[TASK REQUIREMENTS] Please give back, exactly as written, only the line containing "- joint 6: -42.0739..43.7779" and every line after it until the data below ends.

[DATASET EXTRACT]
_____
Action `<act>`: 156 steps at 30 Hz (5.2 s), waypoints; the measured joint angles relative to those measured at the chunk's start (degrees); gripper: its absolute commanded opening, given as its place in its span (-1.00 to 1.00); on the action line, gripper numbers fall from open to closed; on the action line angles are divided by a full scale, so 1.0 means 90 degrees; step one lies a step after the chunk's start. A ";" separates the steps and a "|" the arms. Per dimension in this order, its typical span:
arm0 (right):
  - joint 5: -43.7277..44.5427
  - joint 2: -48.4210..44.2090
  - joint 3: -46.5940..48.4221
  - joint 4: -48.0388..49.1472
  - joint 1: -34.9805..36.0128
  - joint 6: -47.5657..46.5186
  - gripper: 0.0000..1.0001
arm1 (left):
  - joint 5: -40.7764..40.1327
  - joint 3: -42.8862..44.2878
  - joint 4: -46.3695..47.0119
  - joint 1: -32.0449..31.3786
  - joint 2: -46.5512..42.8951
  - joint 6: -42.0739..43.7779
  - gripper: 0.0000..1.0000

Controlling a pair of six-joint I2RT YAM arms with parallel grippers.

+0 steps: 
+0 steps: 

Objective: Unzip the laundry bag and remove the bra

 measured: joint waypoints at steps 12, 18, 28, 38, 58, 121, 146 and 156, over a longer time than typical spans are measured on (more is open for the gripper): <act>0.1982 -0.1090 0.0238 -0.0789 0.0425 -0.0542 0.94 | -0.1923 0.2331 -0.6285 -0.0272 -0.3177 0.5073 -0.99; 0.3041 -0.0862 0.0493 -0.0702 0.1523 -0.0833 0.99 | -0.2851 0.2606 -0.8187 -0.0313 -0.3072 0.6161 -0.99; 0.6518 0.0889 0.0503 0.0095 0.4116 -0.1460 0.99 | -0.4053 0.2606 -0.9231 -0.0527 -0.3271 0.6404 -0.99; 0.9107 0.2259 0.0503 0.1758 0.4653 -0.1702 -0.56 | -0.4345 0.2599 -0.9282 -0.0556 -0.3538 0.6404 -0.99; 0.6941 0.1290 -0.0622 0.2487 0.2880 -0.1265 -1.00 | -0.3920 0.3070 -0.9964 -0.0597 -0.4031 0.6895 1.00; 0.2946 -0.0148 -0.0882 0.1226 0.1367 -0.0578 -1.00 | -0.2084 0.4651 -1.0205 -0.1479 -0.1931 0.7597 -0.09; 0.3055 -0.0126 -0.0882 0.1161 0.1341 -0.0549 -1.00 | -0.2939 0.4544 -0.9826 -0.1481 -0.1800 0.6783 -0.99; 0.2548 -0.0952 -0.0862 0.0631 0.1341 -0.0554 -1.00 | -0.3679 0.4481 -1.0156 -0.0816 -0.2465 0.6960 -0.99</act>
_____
[RESPONSE BELOW]
  - joint 6: -42.0739..43.7779
  - gripper: 0.0000..1.0000

Controlling a pair of six-joint I2RT YAM arms with parallel grippers.

+0 steps: 
+0 steps: 

Objective: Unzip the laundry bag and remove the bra

 measured: joint waypoints at steps 12, 18, 28, 38, 58, 121, 146 and 156, over a longer time than typical spans are measured on (more is open for the gripper): <act>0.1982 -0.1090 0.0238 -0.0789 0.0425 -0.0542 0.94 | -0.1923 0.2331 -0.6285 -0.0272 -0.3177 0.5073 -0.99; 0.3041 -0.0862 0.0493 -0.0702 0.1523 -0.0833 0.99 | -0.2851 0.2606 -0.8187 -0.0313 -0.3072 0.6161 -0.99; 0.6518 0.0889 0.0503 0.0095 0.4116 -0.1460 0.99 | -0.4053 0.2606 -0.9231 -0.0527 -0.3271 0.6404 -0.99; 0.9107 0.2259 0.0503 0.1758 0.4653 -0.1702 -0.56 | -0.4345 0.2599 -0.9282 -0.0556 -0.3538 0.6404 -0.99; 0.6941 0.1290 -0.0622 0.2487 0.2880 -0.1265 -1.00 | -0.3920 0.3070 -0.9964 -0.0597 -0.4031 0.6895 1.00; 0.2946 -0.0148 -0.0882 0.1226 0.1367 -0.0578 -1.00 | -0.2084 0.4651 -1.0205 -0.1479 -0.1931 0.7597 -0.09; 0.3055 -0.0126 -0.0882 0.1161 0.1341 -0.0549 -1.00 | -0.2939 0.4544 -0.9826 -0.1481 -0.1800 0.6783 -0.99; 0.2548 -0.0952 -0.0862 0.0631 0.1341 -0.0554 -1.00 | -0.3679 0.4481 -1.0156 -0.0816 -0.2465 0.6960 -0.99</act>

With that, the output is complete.